In Search of Wonder: Essays on Modern Science Fiction is a collection of critical essays by American writer Damon Knight. Most of the material in the original version of the book was originally published between 1952 and 1955 in various science fiction magazines including Infinity Science Fiction, Original SF Stories, and Future SF. The essays were highly influential, and contributed to Knight's stature as the foremost critic of science fiction of his generation.[1] The book also constitutes an informal record of the "Boom Years" of science fiction from 1950-1955.

In the opening chapter, Knight states his "credos", two of which are:

That science fiction is a field of literature worth taking seriously, and that ordinary critical standards can be meaningfully applied to it: e.g., originality, sincerity, style, construction, logic, coherence, sanity, garden-variety grammar. That a bad book hurts science fiction more than ten bad notices.

One essay in the book is "Cosmic Jerrybuilder: A. E. van Vogt", a review of the 1945 magazine serialization of A. E. van Vogt's The World of Null-A, in which Knight "exposed the profound irrationality lying at the heart of much traditional science fiction".[2]
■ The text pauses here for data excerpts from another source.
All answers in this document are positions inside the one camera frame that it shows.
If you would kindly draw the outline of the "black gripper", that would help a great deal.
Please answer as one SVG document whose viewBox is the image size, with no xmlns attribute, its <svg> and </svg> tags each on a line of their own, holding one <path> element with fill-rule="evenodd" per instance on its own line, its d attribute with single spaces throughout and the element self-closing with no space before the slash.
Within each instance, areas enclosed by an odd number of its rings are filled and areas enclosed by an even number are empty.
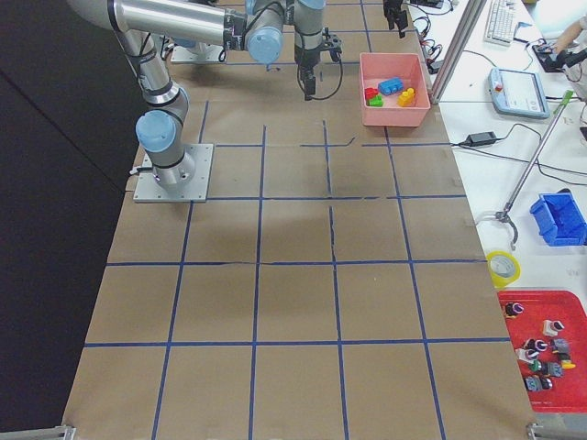
<svg viewBox="0 0 587 440">
<path fill-rule="evenodd" d="M 383 9 L 386 18 L 395 18 L 394 22 L 398 29 L 400 38 L 405 37 L 405 30 L 408 26 L 407 12 L 402 9 L 402 0 L 384 0 Z"/>
<path fill-rule="evenodd" d="M 316 94 L 316 77 L 313 69 L 321 60 L 321 50 L 319 48 L 305 49 L 295 45 L 294 60 L 302 70 L 304 98 L 312 100 Z"/>
</svg>

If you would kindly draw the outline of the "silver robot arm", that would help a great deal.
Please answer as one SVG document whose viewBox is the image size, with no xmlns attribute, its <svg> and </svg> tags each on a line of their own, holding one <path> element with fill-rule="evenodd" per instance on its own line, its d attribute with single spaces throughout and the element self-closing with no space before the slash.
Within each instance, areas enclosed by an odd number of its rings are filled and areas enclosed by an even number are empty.
<svg viewBox="0 0 587 440">
<path fill-rule="evenodd" d="M 320 200 L 337 64 L 322 1 L 72 1 L 113 34 L 146 104 L 134 202 Z"/>
</svg>

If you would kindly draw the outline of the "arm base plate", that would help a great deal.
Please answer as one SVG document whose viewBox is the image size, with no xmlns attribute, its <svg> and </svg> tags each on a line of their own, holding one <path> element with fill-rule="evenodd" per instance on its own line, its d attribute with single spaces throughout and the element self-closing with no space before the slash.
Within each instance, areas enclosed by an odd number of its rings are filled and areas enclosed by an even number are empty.
<svg viewBox="0 0 587 440">
<path fill-rule="evenodd" d="M 180 46 L 178 42 L 171 55 L 172 64 L 212 64 L 220 63 L 221 46 L 196 42 L 192 47 Z"/>
<path fill-rule="evenodd" d="M 183 144 L 183 160 L 169 169 L 152 165 L 147 154 L 137 171 L 136 203 L 204 203 L 207 199 L 214 145 Z"/>
</svg>
In 1956 Knight was awarded a Hugo as "Best Book Reviewer" based largely on the essays reprinted in this book.

Publishing history[edit]

In Search of Wonder was originally issued by Advent:Publishers in hardcover in 1956. Advent reissued it in both hardcover and trade paperback in 1960. The second, expanded, edition was published by Advent in hardcover in 1967, with trade paperback reprints following in 1968 and 1974. The second edition was more than 120 pages longer and included six added chapters. Advent published a third, further expanded edition, nearly 100 pages longer than the second edition, in 1996.[3] The third edition adds roughly 30,000 words of text and augments the bibliography and index; it incorporates six new chapters and expands Knight's discussion of longtime editor John W. Campbell Jr.[4] Orion released an ebook edition in 2013.[3]


On defining science fiction:

  • "Science fiction ... means what we point to when we say it." (1st ed., p. 1)

On criticism:

  • "Why should anybody rip a bad work of art to shreds? Why, to find out how it is made." (1st ed., p. 14)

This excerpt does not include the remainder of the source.